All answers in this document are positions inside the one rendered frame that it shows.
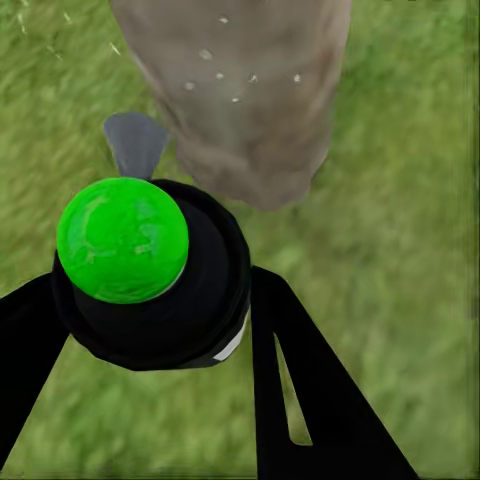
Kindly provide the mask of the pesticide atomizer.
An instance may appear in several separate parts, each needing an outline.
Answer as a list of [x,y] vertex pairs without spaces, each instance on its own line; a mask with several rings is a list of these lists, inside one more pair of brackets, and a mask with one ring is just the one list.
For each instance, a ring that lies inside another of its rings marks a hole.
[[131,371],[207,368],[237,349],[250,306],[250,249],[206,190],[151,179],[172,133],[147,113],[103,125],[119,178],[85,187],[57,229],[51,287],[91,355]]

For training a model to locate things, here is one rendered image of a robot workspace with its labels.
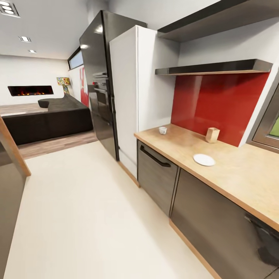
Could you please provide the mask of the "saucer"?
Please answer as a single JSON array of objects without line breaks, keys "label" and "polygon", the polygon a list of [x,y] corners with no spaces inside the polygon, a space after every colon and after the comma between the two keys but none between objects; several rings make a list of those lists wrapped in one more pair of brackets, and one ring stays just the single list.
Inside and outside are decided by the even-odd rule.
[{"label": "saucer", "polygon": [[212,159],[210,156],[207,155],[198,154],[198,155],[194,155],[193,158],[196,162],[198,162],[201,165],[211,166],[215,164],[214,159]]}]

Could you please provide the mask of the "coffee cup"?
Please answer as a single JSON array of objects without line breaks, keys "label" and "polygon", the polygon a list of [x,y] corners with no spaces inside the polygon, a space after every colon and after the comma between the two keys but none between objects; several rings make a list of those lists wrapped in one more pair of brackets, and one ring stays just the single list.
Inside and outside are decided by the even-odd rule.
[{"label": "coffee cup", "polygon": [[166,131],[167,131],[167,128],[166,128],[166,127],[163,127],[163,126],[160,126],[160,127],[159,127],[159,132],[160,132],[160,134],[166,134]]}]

● ● ● ● ●

• **WHAT IS REQUIRED**
Restate all of the data word for word and include no pictures.

• **EXPECTED ANSWER**
All answers in this document are positions inside the one rendered frame that it shows.
Kindly provide the mask of the pesticide atomizer.
An instance may appear in several separate parts, each needing an outline.
Answer as a list of [x,y] vertex pairs without spaces, each instance on its own line; a mask with several rings is a list of these lists, inside one more pair of brackets, and a mask with one ring is just the one list.
For each instance, a ring that lies inside another of its rings marks a hole.
[[131,371],[207,368],[237,349],[250,306],[250,249],[206,190],[151,179],[172,133],[147,113],[103,125],[119,178],[85,187],[57,229],[51,287],[91,355]]

For training a model to locate things, here is one rendered image of a robot workspace with its labels.
Could you please provide the mask of the "saucer"?
Please answer as a single JSON array of objects without line breaks, keys "label" and "polygon", the polygon a list of [x,y] corners with no spaces inside the polygon, a space after every colon and after the comma between the two keys but none between objects; several rings make a list of those lists wrapped in one more pair of brackets, and one ring stays just the single list.
Inside and outside are decided by the even-odd rule.
[{"label": "saucer", "polygon": [[212,159],[210,156],[207,155],[198,154],[198,155],[194,155],[193,158],[196,162],[198,162],[201,165],[211,166],[215,164],[214,159]]}]

Could you please provide the mask of the "coffee cup"?
Please answer as a single JSON array of objects without line breaks, keys "label" and "polygon", the polygon a list of [x,y] corners with no spaces inside the polygon, a space after every colon and after the comma between the two keys but none between objects; several rings make a list of those lists wrapped in one more pair of brackets, and one ring stays just the single list.
Inside and outside are decided by the even-odd rule.
[{"label": "coffee cup", "polygon": [[166,131],[167,131],[167,128],[166,128],[166,127],[163,127],[163,126],[160,126],[160,127],[159,127],[159,132],[160,132],[160,134],[166,134]]}]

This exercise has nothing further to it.